Flowman is best run on Linux, especially for production usage. Windows support is at best experimental and will probably never be within the focus of the project. Nevertheless, there are also some options for running Flowman on Windows, with the main purpose of providing developers some way to create and test projects on their local machines.

The main difficulty in supporting Windows comes from two aspects

Windows doesn’t support bash, therefore, all scripts have been rewritten to run on Windows
Hadoop and Spark require some special Hadoop Winutils libraries to be installed

Installing using Winutils#

The first natural option is to install Flowman directly on your Windows machine. Of course this also requires a working Apache Spark installation. You can download an appropriate version from the Apache Spark homepage.
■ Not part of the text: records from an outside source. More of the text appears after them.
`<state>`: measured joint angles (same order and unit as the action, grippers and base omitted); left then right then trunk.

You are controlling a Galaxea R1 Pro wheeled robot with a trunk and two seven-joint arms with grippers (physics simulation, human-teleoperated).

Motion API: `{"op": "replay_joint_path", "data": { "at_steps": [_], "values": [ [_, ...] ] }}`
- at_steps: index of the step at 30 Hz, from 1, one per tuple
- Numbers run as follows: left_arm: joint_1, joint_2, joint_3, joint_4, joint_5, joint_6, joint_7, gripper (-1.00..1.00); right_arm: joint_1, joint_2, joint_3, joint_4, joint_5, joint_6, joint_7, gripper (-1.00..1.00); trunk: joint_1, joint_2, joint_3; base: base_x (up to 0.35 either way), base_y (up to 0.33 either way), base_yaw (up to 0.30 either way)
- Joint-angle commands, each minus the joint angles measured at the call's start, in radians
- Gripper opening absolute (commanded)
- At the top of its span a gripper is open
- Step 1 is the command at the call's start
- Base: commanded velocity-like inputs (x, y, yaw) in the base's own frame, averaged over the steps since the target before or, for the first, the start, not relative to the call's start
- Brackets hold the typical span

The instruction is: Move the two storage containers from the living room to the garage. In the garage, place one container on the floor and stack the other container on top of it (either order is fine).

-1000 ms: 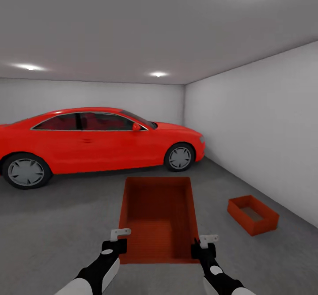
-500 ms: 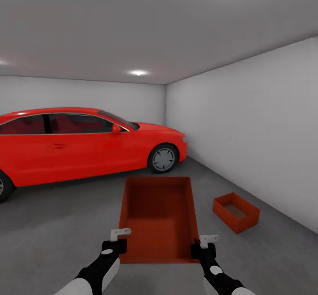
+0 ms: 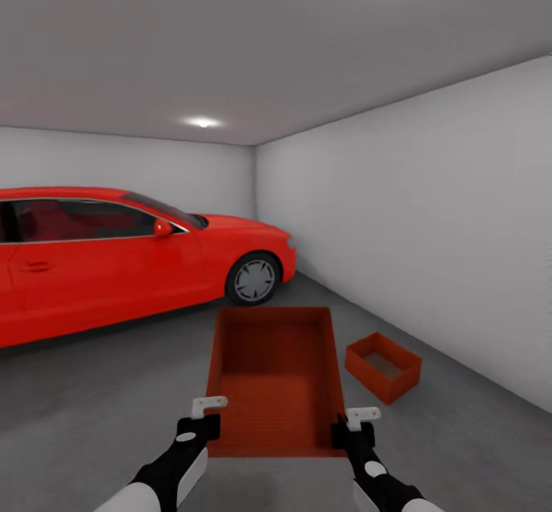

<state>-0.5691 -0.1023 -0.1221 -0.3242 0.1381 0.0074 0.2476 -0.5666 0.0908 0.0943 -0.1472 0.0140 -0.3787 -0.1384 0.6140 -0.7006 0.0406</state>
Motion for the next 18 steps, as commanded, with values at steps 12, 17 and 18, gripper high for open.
{"op": "replay_joint_path", "data": {
  "at_steps": [12, 17, 18],
  "values": [
    [0.0, 0.012, 0.007, 0.001, 0.02, 0.002, 0.01, -1.0, -0.001, -0.006, -0.038, -0.004, 0.012, -0.002, -0.007, -1.0, 0.001, 0.0, 0.0, 0.321, 0.132, -0.283],
    [0.0, 0.012, 0.007, 0.001, 0.02, 0.002, 0.01, -1.0, -0.001, -0.006, -0.038, -0.004, 0.013, -0.001, -0.007, -1.0, 0.001, 0.0, 0.0, 0.321, 0.143, -0.283],
    [0.0, 0.012, 0.007, 0.001, 0.02, 0.002, 0.01, -1.0, -0.001, -0.006, -0.038, -0.004, 0.013, -0.002, -0.007, -1.0, 0.001, 0.0, 0.0, 0.321, 0.143, -0.283]
  ]
}}
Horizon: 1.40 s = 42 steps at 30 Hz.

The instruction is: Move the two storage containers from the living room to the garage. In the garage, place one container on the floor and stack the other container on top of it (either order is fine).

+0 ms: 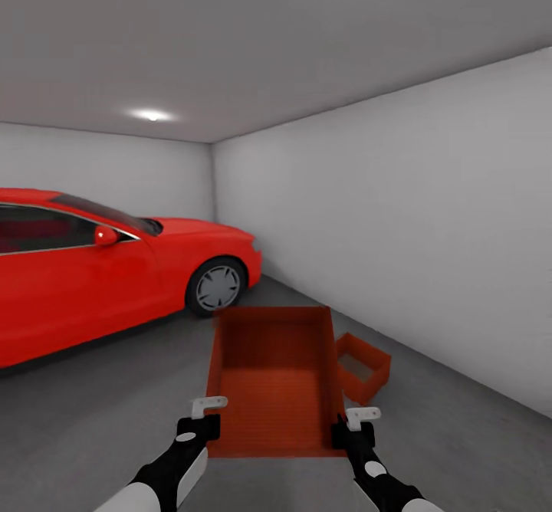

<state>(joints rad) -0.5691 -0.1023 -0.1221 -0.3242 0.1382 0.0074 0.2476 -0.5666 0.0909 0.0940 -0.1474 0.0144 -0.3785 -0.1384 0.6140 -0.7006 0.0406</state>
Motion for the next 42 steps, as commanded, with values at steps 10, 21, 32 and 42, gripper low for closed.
{"op": "replay_joint_path", "data": {
  "at_steps": [10, 21, 32, 42],
  "values": [
    [0.0, 0.012, 0.007, 0.001, 0.02, 0.002, 0.01, -1.0, -0.001, -0.007, -0.037, -0.004, 0.013, -0.002, -0.007, -1.0, 0.001, 0.0, 0.0, 0.321, 0.144, -0.283],
    [0.0, 0.012, 0.007, 0.001, 0.02, 0.002, 0.01, -1.0, -0.001, -0.007, -0.037, -0.003, 0.013, -0.002, -0.007, -1.0, 0.001, 0.0, 0.0, 0.321, 0.145, -0.283],
    [0.0, 0.012, 0.007, 0.001, 0.02, 0.002, 0.01, -1.0, -0.001, -0.006, -0.037, -0.004, 0.013, -0.002, -0.007, -1.0, 0.001, 0.0, 0.0, 0.322, 0.153, -0.248],
    [0.0, 0.012, 0.007, 0.001, 0.02, 0.002, 0.01, -1.0, -0.001, -0.006, -0.037, -0.003, 0.012, -0.002, -0.007, -1.0, 0.001, 0.0, 0.0, 0.321, 0.168, -0.015]
  ]
}}
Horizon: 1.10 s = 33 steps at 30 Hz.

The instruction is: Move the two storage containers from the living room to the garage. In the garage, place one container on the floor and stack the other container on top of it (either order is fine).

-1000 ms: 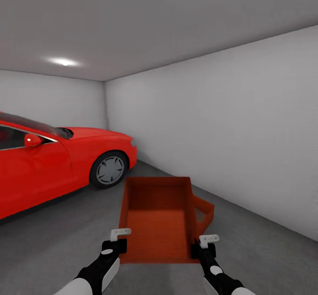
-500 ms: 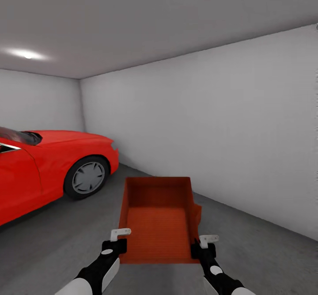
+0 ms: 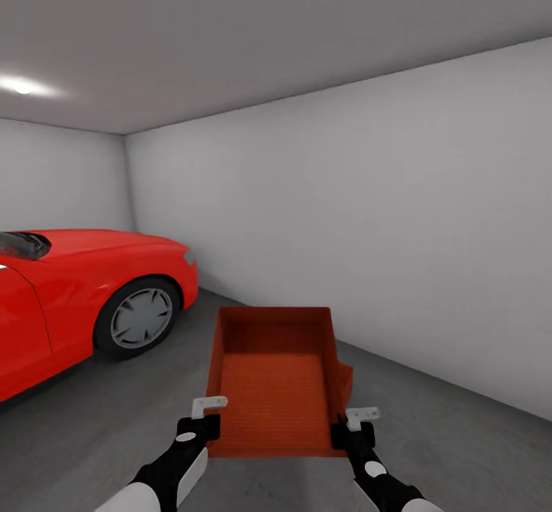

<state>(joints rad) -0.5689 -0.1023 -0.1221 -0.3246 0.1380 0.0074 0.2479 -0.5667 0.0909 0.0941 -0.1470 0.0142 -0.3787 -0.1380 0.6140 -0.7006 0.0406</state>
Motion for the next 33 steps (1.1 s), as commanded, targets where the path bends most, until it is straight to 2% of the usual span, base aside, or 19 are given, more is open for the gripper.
{"op": "replay_joint_path", "data": {
  "at_steps": [1, 25, 33],
  "values": [
    [0.0, 0.012, 0.007, 0.001, 0.02, 0.002, 0.01, -1.0, -0.001, -0.006, -0.037, -0.004, 0.012, -0.001, -0.008, -1.0, 0.001, 0.0, 0.0, 0.321, 0.168, 0.0],
    [0.0, 0.011, 0.007, 0.001, 0.02, 0.002, 0.01, -1.0, -0.001, -0.006, -0.037, -0.004, 0.013, -0.002, -0.008, -1.0, 0.001, 0.0, 0.0, 0.321, 0.168, -0.002],
    [0.0, 0.011, 0.007, 0.001, 0.02, 0.002, 0.01, -1.0, -0.001, -0.005, -0.037, -0.004, 0.013, -0.002, -0.008, -1.0, 0.001, 0.0, 0.0, 0.321, 0.168, -0.184]
  ]
}}
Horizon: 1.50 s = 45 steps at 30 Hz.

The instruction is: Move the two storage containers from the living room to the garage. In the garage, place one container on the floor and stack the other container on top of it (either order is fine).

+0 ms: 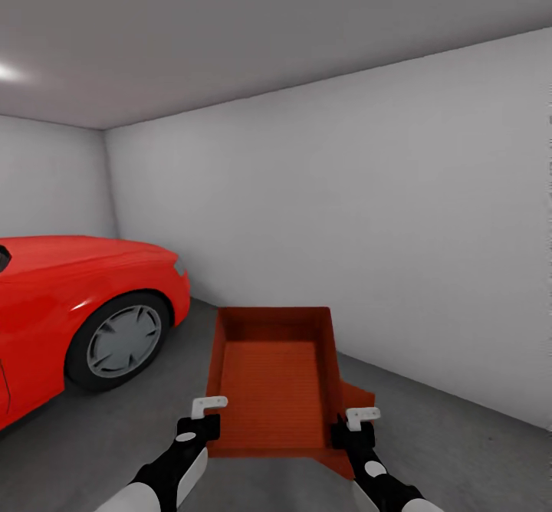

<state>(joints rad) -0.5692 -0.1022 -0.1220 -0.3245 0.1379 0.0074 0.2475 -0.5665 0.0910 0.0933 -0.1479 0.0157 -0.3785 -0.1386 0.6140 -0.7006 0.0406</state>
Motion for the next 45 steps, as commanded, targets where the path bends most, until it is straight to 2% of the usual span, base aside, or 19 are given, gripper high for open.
{"op": "replay_joint_path", "data": {
  "at_steps": [1, 45],
  "values": [
    [0.0, 0.011, 0.007, 0.001, 0.02, 0.002, 0.01, -1.0, -0.001, -0.005, -0.037, -0.003, 0.012, -0.002, -0.008, -1.0, 0.001, 0.0, 0.0, 0.321, 0.168, -0.266],
    [0.0, 0.012, 0.007, 0.0, 0.02, 0.002, 0.01, -1.0, -0.001, -0.007, -0.037, -0.003, 0.012, -0.002, -0.008, -1.0, 0.001, 0.0, 0.0, 0.319, 0.173, -0.283]
  ]
}}
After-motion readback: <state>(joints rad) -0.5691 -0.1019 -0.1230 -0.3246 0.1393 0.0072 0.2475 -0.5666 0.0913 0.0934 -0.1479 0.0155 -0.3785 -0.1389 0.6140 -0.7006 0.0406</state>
Next, you are required to install the Hadoop Winutils, which is a set of DLLs required for the Hadoop libraries to be working. You can get a copy at https://github.com/kontext-tech/winutils. Once you downloaded the appropriate version, you need to place the DLLs into a directory $HADOOP_HOME/bin, where HADOOP_HOME refers to some arbitrary location of your choice on your Windows PC. You also need to set the following environment variables:

HADOOP_HOME should point to the parent directory of the bin directory
PATH should also contain $HADOOP_HOME/bin

Using Docker#

A simpler way to run Flowman on Windows is to use a Docker image available on Docker Hub. More details for using Docker are described in Running in Docker.

Using WSL#

And of course, you can also simply install a Linux distro of your choice via WSL and then normally install Flowman within WSL.